Path: news.mathworks.com!not-for-mail
From: "Tom Lane" <tlane@mathworks.com>
Newsgroups: comp.soft-sys.matlab
Subject: Re: chi-square two sample test
Date: Wed, 31 Dec 2008 10:19:39 -0500
Organization: The MathWorks, Inc
Lines: 31
Message-ID: <gjg2ic$foi$1@fred.mathworks.com>
References: <g2ls65$p3u$1@fred.mathworks.com> <g2lvan$1a3$1@fred.mathworks.com> <g2ntgq$r5e$1@fred.mathworks.com> <g2onqt$rmv$2@fred.mathworks.com> <g2qavh$399$1@fred.mathworks.com> <g2r8jt$den$2@fred.mathworks.com> <gje1t2$lul$1@fred.mathworks.com>
Reply-To: "Tom Lane" <tlane@mathworks.com>
NNTP-Posting-Host: 172.30.228.141
X-Trace: fred.mathworks.com 1230736780 16146 172.30.228.141 (31 Dec 2008 15:19:40 GMT)
X-Complaints-To: news@mathworks.com
NNTP-Posting-Date: Wed, 31 Dec 2008 15:19:40 +0000 (UTC)
X-Priority: 3
X-MSMail-Priority: Normal
X-Newsreader: Microsoft Outlook Express 6.00.2900.5512
X-RFC2646: Format=Flowed; Original
X-MimeOLE: Produced By Microsoft MimeOLE V6.00.2900.5579
Xref: news.mathworks.com comp.soft-sys.matlab:509340


> I'm solving a problem regarding finding the chi-square goodness of fit, 
> and I was wondering if I was making the same mistake.
> I have a data sample which is autoscaled (normalized) up to the 2nd order. 
> First, I find a fit for the data using normfit and normpdf functions. 
> Next, I use the first 4 moments of the sample to find a Pearson 
> estimation.
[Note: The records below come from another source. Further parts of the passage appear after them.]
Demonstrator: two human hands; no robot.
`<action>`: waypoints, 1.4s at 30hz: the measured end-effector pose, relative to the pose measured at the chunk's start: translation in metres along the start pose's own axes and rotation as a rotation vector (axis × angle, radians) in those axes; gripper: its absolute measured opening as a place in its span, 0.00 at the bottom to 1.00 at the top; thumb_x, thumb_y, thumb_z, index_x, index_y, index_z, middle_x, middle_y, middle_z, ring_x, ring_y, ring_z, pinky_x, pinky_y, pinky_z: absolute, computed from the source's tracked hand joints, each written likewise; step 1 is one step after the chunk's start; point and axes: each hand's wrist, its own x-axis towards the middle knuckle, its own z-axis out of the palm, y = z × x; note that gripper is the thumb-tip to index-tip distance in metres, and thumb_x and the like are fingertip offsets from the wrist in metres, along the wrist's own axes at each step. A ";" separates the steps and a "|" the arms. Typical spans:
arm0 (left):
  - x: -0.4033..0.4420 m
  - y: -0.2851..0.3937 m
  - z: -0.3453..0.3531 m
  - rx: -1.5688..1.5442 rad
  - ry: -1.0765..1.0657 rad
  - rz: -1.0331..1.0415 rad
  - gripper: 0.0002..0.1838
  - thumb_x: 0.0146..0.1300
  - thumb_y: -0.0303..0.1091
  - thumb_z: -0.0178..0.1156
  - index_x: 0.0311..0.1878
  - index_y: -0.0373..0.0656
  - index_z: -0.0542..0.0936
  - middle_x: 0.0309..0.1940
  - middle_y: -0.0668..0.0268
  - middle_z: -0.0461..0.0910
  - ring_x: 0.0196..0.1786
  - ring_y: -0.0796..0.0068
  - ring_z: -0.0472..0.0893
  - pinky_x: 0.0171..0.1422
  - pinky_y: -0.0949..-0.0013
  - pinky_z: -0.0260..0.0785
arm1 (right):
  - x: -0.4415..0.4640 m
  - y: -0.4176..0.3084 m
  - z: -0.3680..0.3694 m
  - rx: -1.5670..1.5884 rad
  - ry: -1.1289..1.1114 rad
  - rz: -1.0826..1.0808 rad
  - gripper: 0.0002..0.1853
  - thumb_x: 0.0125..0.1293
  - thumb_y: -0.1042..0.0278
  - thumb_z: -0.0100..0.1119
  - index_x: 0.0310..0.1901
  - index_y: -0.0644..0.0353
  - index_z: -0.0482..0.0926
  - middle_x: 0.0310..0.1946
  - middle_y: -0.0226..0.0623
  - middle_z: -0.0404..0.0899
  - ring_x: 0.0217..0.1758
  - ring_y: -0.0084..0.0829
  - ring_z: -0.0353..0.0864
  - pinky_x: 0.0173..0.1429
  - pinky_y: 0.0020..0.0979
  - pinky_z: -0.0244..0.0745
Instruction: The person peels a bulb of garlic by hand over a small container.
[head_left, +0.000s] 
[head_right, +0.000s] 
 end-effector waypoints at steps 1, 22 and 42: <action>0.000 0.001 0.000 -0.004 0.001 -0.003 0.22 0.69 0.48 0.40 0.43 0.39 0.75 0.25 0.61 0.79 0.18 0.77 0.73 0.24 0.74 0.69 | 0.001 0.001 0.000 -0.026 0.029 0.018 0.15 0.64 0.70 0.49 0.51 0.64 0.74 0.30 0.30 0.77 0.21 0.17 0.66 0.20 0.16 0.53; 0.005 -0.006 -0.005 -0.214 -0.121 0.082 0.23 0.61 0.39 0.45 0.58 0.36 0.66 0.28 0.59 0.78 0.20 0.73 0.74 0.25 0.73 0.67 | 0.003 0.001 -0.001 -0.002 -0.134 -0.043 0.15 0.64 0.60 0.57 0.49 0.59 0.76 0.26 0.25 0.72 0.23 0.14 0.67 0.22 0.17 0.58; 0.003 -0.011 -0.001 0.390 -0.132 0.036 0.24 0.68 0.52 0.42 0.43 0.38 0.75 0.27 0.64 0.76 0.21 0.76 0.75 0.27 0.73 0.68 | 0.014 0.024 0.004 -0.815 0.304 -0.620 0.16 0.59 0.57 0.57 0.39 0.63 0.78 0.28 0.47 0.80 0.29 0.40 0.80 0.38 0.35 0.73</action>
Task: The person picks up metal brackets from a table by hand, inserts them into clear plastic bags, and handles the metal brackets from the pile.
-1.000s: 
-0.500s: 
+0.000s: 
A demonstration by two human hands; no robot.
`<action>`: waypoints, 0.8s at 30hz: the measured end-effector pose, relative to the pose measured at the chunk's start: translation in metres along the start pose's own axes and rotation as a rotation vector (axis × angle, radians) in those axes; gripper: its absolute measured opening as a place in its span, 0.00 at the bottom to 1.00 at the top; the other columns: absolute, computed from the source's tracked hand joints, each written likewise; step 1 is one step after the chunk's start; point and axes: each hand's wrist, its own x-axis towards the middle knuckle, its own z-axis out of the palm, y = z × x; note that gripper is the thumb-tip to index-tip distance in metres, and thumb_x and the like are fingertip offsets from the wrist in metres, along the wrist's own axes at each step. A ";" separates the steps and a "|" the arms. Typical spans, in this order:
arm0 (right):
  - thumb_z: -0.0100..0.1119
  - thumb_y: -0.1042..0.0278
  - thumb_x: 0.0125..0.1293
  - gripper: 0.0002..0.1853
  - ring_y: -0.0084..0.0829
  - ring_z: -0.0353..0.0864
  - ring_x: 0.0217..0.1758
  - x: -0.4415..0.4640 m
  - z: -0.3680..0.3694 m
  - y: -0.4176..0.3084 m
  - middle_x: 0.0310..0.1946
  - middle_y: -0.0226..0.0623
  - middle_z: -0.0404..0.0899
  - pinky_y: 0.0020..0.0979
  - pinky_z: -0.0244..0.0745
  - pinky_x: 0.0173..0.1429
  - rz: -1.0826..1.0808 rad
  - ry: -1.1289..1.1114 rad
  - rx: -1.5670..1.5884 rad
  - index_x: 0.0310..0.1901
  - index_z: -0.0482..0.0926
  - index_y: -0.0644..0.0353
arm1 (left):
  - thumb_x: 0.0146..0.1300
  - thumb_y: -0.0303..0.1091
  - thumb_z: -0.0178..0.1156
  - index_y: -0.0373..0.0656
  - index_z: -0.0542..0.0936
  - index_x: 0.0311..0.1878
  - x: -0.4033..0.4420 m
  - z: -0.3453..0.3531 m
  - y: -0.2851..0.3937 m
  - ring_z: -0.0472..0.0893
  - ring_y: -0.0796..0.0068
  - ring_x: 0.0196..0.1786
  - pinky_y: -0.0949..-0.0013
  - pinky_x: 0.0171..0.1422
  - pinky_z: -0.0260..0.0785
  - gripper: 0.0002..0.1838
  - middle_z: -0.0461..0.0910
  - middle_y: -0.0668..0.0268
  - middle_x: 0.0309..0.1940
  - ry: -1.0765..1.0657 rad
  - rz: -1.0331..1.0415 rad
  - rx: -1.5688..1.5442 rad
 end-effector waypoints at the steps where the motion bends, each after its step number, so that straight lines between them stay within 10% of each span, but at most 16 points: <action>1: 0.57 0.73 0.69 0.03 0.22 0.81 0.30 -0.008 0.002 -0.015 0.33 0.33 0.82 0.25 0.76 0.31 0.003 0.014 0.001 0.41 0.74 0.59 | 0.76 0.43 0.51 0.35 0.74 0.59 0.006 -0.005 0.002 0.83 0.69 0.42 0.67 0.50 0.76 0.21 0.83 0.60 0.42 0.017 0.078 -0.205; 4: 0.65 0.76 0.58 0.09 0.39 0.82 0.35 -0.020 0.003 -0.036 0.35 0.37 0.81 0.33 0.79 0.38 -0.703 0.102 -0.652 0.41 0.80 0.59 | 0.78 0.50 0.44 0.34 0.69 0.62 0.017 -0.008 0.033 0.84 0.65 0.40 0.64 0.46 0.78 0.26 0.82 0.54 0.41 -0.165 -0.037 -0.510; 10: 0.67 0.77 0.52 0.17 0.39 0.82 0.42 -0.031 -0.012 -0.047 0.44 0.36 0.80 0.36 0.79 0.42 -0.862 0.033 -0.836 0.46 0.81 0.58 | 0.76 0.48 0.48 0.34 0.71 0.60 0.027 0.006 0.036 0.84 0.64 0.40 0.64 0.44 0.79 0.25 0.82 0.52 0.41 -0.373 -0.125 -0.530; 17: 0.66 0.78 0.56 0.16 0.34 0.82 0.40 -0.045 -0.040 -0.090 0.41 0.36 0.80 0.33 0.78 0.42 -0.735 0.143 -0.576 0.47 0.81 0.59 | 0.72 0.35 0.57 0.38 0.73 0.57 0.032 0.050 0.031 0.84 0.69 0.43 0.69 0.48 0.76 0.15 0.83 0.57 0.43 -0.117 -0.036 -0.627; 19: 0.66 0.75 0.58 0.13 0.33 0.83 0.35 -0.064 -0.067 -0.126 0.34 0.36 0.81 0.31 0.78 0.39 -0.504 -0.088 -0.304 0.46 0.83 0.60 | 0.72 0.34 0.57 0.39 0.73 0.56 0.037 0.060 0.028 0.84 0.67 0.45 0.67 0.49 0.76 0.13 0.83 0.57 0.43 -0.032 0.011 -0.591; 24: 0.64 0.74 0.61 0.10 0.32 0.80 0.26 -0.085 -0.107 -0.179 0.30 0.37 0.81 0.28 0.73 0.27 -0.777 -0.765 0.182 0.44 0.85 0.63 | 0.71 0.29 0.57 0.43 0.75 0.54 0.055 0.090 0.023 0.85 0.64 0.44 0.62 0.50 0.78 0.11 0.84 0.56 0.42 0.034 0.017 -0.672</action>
Now, If I want to compare the goodness of fit for each 
> methods, should I use the two-sample Chi-square test to compare the pdf 
> funtions? I mean, once to compare the pdf of the autoscaled sample with 
> that of the normpdf, and then pdf of the autoscaled sample with that of 
> the Pearson-generated sample?

Mastaneh, when you compare the sample to the normal distribution, that is a 
one-sample test.  You could use a chi-square test or any of several other 
tests.

For the Pearson comparison, it sounds like you really want to do a 
one-sample test again, comparing the observed sample with expected values 
under the Pearson distribution.  The Statistics Toolbox, though, has a 
function for generating random Pearson values but not for computing the cdf 
of this distribution.  Is that the issue?

You may be able to poke around at the code for pearsrnd and figure out how 
to compute the cdf for some cases.  Alternatively I suppose you could 
generate an enormous number of random values to estimate the expected bin 
proportions, then regard them as fixed.  There is not a function in the 
toolbox for comparing two finite samples to see if they have the same 
distribution via a chi-square test.

-- Tom